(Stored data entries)
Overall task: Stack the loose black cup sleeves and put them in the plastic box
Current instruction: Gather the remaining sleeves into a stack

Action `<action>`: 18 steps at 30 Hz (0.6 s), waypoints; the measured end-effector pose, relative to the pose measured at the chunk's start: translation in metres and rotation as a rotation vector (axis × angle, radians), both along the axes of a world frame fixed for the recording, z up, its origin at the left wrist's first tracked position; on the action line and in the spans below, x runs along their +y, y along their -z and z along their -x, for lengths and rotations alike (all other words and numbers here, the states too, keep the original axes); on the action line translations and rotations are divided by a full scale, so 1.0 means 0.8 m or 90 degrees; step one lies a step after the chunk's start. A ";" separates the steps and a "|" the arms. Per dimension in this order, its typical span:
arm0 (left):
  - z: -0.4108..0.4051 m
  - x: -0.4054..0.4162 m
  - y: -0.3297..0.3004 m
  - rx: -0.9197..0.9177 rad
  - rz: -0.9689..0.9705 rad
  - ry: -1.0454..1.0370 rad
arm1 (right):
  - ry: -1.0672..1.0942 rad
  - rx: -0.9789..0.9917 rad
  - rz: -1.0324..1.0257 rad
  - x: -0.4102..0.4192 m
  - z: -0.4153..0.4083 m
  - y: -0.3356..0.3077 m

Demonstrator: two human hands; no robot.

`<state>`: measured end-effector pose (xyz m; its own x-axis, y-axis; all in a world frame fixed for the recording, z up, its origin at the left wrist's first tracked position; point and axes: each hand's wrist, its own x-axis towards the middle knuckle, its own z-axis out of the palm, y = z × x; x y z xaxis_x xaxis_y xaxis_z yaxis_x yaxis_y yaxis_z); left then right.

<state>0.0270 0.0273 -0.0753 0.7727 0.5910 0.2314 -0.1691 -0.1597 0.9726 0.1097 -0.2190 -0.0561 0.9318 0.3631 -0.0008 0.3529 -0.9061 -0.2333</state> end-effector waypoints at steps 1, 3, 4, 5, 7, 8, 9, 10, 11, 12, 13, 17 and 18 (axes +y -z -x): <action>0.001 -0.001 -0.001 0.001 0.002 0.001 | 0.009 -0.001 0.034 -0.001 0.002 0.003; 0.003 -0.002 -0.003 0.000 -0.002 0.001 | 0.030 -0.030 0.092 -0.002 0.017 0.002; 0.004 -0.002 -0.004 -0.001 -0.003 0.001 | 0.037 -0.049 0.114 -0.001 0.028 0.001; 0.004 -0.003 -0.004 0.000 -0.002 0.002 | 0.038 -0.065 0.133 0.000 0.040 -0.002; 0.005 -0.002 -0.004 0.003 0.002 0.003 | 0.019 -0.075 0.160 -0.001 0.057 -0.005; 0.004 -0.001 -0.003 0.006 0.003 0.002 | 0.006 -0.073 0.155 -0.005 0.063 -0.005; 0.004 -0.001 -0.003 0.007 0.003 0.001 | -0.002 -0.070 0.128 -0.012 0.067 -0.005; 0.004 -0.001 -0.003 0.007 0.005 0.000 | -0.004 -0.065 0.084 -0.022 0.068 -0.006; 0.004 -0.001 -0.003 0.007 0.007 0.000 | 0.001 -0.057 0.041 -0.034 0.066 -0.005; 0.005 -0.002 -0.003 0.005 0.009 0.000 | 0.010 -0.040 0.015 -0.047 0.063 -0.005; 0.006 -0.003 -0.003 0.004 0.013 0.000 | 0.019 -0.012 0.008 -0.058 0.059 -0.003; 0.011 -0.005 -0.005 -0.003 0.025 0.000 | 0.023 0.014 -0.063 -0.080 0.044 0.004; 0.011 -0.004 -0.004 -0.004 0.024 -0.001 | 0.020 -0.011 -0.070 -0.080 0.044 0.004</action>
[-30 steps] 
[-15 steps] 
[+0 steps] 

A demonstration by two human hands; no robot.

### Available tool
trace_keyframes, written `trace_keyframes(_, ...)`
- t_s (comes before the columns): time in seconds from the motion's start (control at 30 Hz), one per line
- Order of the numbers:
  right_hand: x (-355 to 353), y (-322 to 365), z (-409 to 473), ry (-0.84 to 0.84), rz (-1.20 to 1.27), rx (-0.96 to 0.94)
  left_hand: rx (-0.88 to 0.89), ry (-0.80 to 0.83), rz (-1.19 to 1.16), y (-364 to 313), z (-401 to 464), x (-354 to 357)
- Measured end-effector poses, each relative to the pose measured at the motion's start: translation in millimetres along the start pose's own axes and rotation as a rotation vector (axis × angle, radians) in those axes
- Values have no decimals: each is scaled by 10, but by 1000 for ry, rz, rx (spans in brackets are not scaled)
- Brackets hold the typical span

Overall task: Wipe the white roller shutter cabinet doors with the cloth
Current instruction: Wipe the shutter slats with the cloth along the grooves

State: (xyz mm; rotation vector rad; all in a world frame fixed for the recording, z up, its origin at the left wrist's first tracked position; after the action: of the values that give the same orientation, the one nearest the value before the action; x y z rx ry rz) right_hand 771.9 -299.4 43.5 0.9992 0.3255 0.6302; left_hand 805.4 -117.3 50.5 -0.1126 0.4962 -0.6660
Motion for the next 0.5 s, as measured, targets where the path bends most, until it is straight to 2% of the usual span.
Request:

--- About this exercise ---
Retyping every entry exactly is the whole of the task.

--- Response area ---
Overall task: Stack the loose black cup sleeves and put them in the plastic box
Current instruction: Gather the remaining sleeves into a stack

Action `<action>`: 18 steps at 30 Hz (0.6 s), waypoints; the measured end-effector pose, relative to the pose measured at the chunk's start: translation in metres and rotation as a rotation vector (axis × angle, radians), both along the axes of a world frame fixed for the recording, z up, its origin at the left wrist's first tracked position; on the action line and in the spans below, x runs along their +y, y along their -z and z along their -x, for lengths and rotations alike (all other words and numbers here, the states too, keep the original axes); on the action line translations and rotations are divided by a full scale, so 1.0 means 0.8 m or 90 degrees; step one lies a step after the chunk's start. A ";" separates the steps and a "|" the arms. Per dimension in this order, its typical span:
arm0 (left):
  - z: -0.4108..0.4051 m
  - x: -0.4054..0.4162 m
  - y: -0.3297..0.3004 m
  - rx: -0.9197..0.9177 rad
  - rz: -0.9689..0.9705 rad
  - ry: -1.0454..1.0370 rad
arm1 (right):
  - ry: -1.0672..1.0942 rad
  - rx: -0.9789..0.9917 rad
  - rz: -1.0324..1.0257 rad
  - x: -0.4102..0.4192 m
  - z: -0.4153..0.4083 m
  - y: -0.3356..0.3077 m

Demonstrator: two human hands; no robot.

`<state>`: measured end-effector pose (xyz m; its own x-axis, y-axis; all in a world frame fixed for the recording, z up, its origin at the left wrist's first tracked position; point and axes: each hand's wrist, its own x-axis towards the middle knuckle, its own z-axis out of the palm, y = z × x; x y z xaxis_x xaxis_y xaxis_z yaxis_x yaxis_y yaxis_z); left then right.

<state>0.0270 0.0273 -0.0753 0.7727 0.5910 0.2314 -0.1691 -0.1597 0.9726 0.1097 -0.2190 -0.0561 0.9318 0.3631 -0.0008 0.3529 -0.9061 -0.2333</state> end-effector waypoints at steps 1, 3, 4, 5, 7, 8, 9, 10, 11, 12, 13, 17 and 18 (axes +y -z -x): <action>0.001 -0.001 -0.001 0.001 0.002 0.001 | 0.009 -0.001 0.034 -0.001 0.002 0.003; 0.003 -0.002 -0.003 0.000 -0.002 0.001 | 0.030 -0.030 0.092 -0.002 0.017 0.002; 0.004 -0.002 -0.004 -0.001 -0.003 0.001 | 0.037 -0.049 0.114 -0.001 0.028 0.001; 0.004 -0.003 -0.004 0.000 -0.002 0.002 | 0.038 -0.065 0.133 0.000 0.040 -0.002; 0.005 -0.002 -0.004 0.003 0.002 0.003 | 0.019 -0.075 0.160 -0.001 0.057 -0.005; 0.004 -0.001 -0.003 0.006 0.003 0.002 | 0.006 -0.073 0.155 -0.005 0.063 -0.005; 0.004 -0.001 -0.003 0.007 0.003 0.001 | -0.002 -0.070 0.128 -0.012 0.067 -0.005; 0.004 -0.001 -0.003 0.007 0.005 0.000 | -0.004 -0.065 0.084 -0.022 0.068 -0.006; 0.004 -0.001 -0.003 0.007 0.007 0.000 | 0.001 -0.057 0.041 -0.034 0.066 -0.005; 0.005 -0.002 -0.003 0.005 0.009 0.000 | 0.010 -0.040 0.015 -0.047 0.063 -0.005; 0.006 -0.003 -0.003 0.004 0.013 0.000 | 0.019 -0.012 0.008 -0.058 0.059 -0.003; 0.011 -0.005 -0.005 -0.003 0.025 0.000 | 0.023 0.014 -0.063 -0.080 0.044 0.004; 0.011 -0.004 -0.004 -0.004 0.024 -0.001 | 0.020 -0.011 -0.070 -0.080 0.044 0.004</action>
[-30 steps] 
[-15 steps] 
[+0 steps] 

A demonstration by two human hands; no robot.

### Available tool
trace_keyframes, written `trace_keyframes(_, ...)`
- t_s (comes before the columns): time in seconds from the motion's start (control at 30 Hz), one per line
- Order of the numbers:
  right_hand: x (-355 to 353), y (-322 to 365), z (-409 to 473), ry (-0.84 to 0.84), rz (-1.20 to 1.27), rx (-0.96 to 0.94)
  left_hand: rx (-0.88 to 0.89), ry (-0.80 to 0.83), rz (-1.19 to 1.16), y (-364 to 313), z (-401 to 464), x (-354 to 357)
- Measured end-effector poses, each relative to the pose measured at the motion's start: translation in millimetres along the start pose's own axes and rotation as a rotation vector (axis × angle, radians) in those axes
- Values have no decimals: each is scaled by 10, but by 1000 for ry, rz, rx (spans in brackets are not scaled)
- Brackets hold the typical span

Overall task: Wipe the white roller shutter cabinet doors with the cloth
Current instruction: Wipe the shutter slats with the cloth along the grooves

State: (xyz mm; rotation vector rad; all in a world frame fixed for the recording, z up, its origin at the left wrist's first tracked position; after the action: of the values that give the same orientation, the one nearest the value before the action; x y z rx ry rz) right_hand 771.9 -299.4 43.5 0.9992 0.3255 0.6302; left_hand 805.4 -117.3 50.5 -0.1126 0.4962 -0.6660
Motion for the next 0.5 s, as measured, targets where the path bends most, until it is straight to 2% of the usual span.
Request:

This output is complete.